**Directions for this task**
The response must be made up of the lines in the entries below that contain "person".

++++++++

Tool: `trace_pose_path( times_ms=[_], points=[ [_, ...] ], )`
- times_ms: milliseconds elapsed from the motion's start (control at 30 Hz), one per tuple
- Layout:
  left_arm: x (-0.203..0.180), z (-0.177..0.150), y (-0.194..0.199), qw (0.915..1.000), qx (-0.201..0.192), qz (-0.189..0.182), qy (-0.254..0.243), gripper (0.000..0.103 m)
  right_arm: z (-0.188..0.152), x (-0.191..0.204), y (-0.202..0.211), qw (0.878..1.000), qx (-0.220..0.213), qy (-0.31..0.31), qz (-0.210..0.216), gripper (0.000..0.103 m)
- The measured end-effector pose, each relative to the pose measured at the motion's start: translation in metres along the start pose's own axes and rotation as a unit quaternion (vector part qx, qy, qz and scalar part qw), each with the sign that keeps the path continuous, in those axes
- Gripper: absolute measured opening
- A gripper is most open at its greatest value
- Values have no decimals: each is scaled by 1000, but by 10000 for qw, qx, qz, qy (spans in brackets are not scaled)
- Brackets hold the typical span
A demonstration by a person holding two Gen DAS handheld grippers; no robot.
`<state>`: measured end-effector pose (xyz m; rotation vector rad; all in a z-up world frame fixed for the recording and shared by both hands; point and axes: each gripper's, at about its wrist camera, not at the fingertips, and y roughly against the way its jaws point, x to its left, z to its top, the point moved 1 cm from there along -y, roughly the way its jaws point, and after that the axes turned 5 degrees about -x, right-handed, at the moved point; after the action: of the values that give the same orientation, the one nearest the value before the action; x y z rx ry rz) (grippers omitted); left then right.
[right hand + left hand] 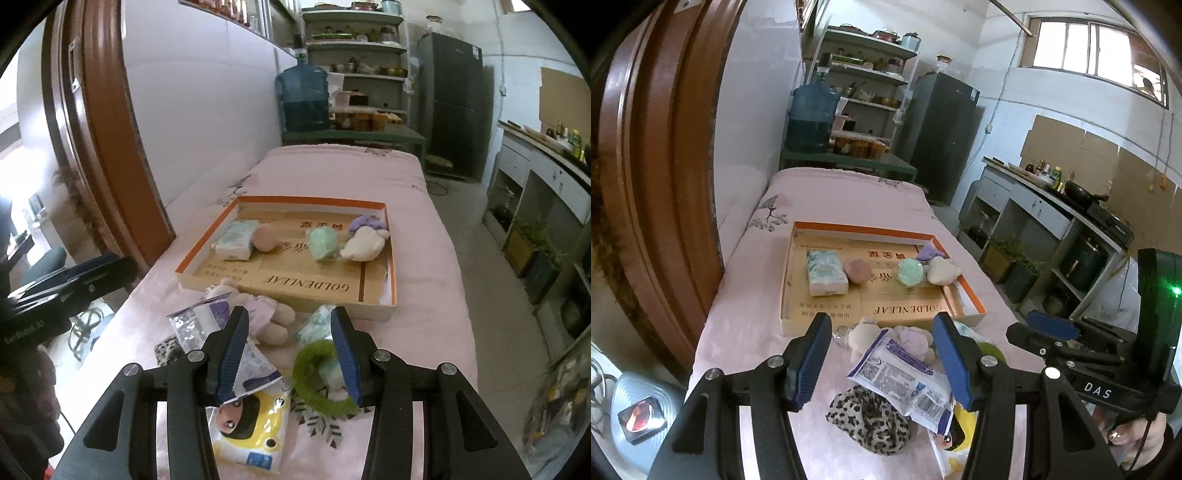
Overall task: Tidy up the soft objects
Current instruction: 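Withdraw both tools from the box back over the remaining pile, then grasp the leopard-print scrunchie with left tool while right tool grasps the snack bag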
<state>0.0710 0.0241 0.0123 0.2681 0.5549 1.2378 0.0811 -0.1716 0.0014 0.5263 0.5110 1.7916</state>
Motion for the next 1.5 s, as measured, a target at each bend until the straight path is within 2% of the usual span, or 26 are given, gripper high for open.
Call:
trace_pose_path(
  times_ms=[567,1500],
  points=[
    [-4,-24,18,9999,-91,-49,-48,57,-20,17,23,9999,-2,-10,143,48],
    [9,-69,19,10000,-36,41,50,57,-58,23,15,9990,325,-176,266,48]
  ],
)
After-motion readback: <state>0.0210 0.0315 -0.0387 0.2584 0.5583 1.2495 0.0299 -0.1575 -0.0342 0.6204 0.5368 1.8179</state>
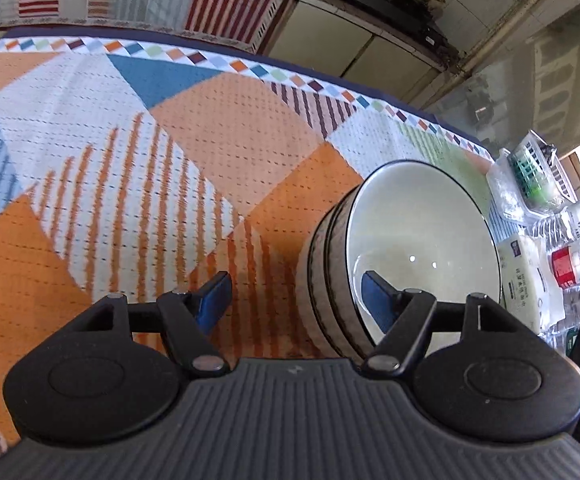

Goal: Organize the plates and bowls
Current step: 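Grip the three nested bowls with both grippers and lift them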

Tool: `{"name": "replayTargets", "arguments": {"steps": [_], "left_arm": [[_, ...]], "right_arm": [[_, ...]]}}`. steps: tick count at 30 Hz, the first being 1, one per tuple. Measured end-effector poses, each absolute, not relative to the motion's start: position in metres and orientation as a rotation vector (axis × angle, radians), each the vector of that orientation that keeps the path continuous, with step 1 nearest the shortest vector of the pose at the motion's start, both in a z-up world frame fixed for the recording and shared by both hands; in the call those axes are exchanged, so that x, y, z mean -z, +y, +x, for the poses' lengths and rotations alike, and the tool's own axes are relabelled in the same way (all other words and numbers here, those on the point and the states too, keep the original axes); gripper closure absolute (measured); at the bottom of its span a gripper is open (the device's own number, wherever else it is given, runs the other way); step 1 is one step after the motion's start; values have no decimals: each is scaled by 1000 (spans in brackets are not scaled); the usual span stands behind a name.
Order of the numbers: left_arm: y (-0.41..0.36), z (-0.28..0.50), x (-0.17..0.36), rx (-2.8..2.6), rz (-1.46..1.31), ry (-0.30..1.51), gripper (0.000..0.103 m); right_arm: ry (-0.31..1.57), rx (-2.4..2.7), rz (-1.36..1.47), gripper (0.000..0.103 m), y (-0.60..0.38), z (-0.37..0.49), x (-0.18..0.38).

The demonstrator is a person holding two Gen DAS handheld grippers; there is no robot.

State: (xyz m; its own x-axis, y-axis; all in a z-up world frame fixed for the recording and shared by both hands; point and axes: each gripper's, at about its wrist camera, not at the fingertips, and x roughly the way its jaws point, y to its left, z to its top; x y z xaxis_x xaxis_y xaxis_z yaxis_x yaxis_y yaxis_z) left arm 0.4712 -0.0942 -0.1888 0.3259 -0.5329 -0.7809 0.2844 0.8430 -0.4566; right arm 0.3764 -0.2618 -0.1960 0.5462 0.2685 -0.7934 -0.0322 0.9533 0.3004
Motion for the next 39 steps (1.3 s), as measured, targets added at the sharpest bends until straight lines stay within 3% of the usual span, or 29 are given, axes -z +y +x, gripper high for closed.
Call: {"name": "replayTargets", "arguments": {"steps": [5,9,12,15,16,27,39], "left_arm": [[-97,480,199,566,-293,1140,32],[-95,484,202,602,-301,1131,37],[-93,486,204,642,-344,1137,49],[-95,486,207,625,-401,1175,51],[-98,485,207,626,-411,1189,55],[-111,464,180,634,-258,1113,57],[-83,415,117,647,-232,1059,57]], "right_arm": [[998,-233,223,2,-260,385,196],[998,-268,146,2,-259,392,188],[996,-301,119,1,-259,397,190],[988,-319,116,1,-259,399,192],[989,-320,115,1,-259,399,192],[939,-339,98,2,-258,383,185],[811,-358,61,3,-241,335,135]]}}
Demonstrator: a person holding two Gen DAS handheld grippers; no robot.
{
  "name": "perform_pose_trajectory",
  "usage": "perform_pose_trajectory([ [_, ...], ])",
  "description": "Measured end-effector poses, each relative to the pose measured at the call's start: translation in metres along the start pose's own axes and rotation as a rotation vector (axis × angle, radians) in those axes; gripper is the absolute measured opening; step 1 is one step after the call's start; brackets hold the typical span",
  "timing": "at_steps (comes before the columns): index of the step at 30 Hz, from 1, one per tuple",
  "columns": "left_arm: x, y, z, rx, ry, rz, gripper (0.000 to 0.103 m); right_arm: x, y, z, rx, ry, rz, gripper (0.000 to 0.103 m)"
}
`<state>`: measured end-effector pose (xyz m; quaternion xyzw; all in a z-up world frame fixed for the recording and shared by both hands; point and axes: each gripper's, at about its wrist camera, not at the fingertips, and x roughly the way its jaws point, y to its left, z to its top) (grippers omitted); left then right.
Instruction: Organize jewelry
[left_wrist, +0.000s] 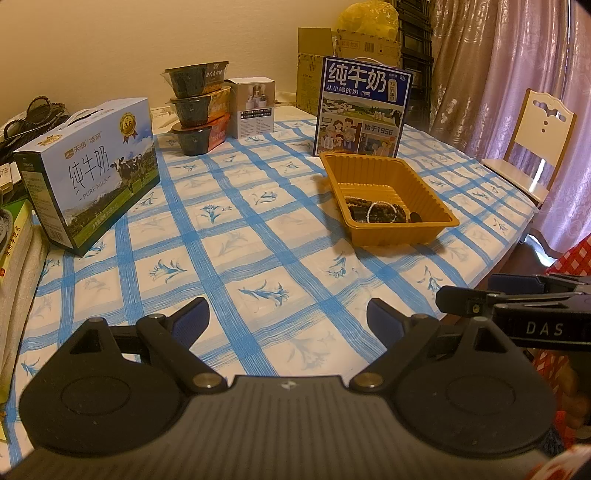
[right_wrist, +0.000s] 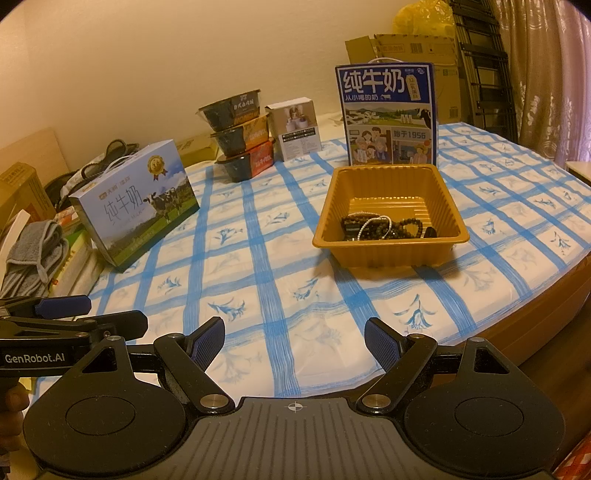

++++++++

**Solution to this problem**
A demonstration by a person holding two Gen DAS handheld grippers; no robot.
The demonstrator is a person holding two Gen DAS handheld grippers; there is no robot.
Demonstrator: a person holding two Gen DAS handheld grippers; no robot.

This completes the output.